Researchers are exploring the possibility that children learn large groups of words rapidly through an automatic "data-mining" process. Conventional thinking says that vocabulary is built one word at a time. Findings from this research challenge that conventional thinking.
In one of their studies, published in the journal Cognition, Yu and Smith attempted to teach 28 12- to 14-month-olds six words by showing them two objects at a time on a computer monitor while two pre-recorded words were read to them. No information was given regarding which word went with which image. After viewing various combinations of words and images, however, the children were surprisingly successful at figuring out which word went with which picture.
In the adult version of the study, which used the same eye-tracking technology used in the Cognition study, adults were taught 18 words in just six minutes.
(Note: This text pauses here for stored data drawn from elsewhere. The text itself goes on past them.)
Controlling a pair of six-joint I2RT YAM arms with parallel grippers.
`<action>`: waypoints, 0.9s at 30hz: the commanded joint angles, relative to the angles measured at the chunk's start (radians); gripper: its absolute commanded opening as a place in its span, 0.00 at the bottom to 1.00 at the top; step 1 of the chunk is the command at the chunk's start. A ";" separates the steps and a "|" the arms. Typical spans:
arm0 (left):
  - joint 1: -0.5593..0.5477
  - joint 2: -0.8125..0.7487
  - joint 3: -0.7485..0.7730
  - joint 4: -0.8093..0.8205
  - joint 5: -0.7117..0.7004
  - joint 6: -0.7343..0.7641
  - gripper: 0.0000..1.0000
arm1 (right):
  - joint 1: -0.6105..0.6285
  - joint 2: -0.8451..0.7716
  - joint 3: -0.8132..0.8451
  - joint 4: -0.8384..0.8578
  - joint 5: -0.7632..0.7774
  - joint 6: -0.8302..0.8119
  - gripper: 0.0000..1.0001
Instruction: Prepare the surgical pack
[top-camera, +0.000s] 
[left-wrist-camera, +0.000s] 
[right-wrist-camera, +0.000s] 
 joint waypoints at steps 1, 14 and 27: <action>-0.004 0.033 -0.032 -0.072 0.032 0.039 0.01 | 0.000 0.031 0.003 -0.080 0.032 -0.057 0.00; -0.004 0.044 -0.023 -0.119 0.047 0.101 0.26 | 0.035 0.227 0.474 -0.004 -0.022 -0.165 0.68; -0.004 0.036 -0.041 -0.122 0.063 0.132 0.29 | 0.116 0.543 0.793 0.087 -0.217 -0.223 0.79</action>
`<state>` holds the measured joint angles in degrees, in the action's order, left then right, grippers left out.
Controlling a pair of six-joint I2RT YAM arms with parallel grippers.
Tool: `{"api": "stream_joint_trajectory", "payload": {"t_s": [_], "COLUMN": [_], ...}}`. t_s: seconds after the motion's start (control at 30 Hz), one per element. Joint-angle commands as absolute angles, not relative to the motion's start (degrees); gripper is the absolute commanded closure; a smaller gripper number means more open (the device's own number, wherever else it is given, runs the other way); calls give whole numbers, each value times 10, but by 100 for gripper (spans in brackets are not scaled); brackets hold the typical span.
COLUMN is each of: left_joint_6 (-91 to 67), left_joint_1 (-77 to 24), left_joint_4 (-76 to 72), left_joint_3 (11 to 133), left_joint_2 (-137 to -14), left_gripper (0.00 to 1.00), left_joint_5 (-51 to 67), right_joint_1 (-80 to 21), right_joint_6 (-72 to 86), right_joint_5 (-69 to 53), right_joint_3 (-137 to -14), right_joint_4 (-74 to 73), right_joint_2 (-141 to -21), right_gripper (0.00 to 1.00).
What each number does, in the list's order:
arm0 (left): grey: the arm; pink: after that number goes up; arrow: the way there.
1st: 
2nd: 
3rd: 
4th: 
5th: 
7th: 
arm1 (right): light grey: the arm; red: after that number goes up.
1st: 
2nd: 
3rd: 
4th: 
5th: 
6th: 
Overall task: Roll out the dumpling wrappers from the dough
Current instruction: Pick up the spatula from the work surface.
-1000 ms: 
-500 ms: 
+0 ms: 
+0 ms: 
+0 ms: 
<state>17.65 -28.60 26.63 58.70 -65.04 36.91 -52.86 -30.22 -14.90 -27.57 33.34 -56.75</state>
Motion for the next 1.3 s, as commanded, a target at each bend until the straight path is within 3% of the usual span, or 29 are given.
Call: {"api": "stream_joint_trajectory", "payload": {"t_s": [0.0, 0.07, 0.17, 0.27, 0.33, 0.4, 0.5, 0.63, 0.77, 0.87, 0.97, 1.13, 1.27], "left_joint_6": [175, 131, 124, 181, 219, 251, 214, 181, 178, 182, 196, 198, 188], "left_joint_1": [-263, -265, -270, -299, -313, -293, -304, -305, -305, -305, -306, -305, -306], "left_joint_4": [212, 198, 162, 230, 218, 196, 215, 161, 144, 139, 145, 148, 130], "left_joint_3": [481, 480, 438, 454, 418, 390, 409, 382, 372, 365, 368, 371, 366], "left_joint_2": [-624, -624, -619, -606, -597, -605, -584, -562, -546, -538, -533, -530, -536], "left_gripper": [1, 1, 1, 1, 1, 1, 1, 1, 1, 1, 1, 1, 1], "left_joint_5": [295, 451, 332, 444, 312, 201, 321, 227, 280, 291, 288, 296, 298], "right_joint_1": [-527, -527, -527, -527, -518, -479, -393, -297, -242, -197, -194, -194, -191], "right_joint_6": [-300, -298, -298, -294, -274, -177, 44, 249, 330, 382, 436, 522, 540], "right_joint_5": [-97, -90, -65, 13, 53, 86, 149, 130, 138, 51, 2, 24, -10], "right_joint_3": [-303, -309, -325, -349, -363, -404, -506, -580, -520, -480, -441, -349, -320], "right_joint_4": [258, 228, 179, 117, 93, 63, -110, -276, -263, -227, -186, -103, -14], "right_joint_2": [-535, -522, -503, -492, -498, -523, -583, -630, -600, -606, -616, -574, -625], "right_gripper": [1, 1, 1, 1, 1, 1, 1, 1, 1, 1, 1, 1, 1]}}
Instead of viewing two images at a time, they simultaneously were shown anywhere from three to four, while hearing the same number of words. The adults, like the children, learned significantly more than would be expected by chance. Many of the adult subjects indicated they were certain they had learned nothing and were "amazed" by their success. Yu and Smith wrote in the journal Psychological Science, "This suggests that cross-situational learning may go forward non-strategically and automatically, steadily building a reliable lexicon."
I wonder if findings from the adult study explain why intense immersion seems to be required for most adults to attain second language fluency? Could it be that we need the very rich data pool provided by immersion, along with relative isolation from our first language, to get the unconscious data-mining process to kick-in?